Reproduce the data that follows in its entirety, character for character.
Data provided START
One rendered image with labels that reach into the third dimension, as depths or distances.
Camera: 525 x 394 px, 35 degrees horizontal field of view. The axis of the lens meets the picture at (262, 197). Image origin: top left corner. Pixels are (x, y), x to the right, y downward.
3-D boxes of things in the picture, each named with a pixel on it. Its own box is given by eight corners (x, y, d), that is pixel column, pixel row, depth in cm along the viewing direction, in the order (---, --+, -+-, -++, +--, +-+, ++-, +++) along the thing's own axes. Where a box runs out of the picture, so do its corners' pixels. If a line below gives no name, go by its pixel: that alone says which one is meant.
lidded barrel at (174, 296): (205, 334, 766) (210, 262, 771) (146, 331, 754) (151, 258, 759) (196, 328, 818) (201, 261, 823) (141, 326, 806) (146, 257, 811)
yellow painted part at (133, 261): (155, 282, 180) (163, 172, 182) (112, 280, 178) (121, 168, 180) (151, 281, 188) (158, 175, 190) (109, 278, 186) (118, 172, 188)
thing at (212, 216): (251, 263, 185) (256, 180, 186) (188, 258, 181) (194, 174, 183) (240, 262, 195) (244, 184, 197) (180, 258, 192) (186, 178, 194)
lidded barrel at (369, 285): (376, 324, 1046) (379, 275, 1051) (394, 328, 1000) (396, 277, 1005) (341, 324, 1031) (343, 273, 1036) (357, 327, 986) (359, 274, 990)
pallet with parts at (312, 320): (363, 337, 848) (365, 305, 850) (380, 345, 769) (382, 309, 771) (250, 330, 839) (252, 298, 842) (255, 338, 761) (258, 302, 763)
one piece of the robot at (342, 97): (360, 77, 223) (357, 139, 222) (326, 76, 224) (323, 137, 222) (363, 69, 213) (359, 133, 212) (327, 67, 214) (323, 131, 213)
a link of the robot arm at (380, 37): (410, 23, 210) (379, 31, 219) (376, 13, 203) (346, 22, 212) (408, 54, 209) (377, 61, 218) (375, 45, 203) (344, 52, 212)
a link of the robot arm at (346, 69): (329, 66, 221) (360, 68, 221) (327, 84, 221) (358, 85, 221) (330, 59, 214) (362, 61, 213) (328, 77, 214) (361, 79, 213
Data provided END
> [Solution to the problem]
One rendered image with labels that reach into the third dimension, as depths or distances.
Camera: 525 x 394 px, 35 degrees horizontal field of view. The axis of the lens meets the picture at (262, 197). Image origin: top left corner. Pixels are (x, y), x to the right, y downward.
3-D boxes of things in the picture, each named with a pixel on it. Its own box is given by eight corners (x, y, d), that is pixel column, pixel row, depth in cm along the viewing direction, in the order (---, --+, -+-, -++, +--, +-+, ++-, +++) along the thing's own axes. Where a box runs out of the picture, so do its corners' pixels. If a line below gives no name, go by its pixel: that alone says which one is meant.
lidded barrel at (174, 296): (205, 334, 766) (210, 262, 771) (146, 331, 754) (151, 258, 759) (196, 328, 818) (201, 261, 823) (141, 326, 806) (146, 257, 811)
yellow painted part at (133, 261): (155, 282, 180) (163, 172, 182) (112, 280, 178) (121, 168, 180) (151, 281, 188) (158, 175, 190) (109, 278, 186) (118, 172, 188)
thing at (212, 216): (251, 263, 185) (256, 180, 186) (188, 258, 181) (194, 174, 183) (240, 262, 195) (244, 184, 197) (180, 258, 192) (186, 178, 194)
lidded barrel at (369, 285): (376, 324, 1046) (379, 275, 1051) (394, 328, 1000) (396, 277, 1005) (341, 324, 1031) (343, 273, 1036) (357, 327, 986) (359, 274, 990)
pallet with parts at (312, 320): (363, 337, 848) (365, 305, 850) (380, 345, 769) (382, 309, 771) (250, 330, 839) (252, 298, 842) (255, 338, 761) (258, 302, 763)
one piece of the robot at (342, 97): (360, 77, 223) (357, 139, 222) (326, 76, 224) (323, 137, 222) (363, 69, 213) (359, 133, 212) (327, 67, 214) (323, 131, 213)
a link of the robot arm at (380, 37): (410, 23, 210) (379, 31, 219) (376, 13, 203) (346, 22, 212) (408, 54, 209) (377, 61, 218) (375, 45, 203) (344, 52, 212)
a link of the robot arm at (346, 69): (329, 66, 221) (360, 68, 221) (327, 84, 221) (358, 85, 221) (330, 59, 214) (362, 61, 213) (328, 77, 214) (361, 79, 213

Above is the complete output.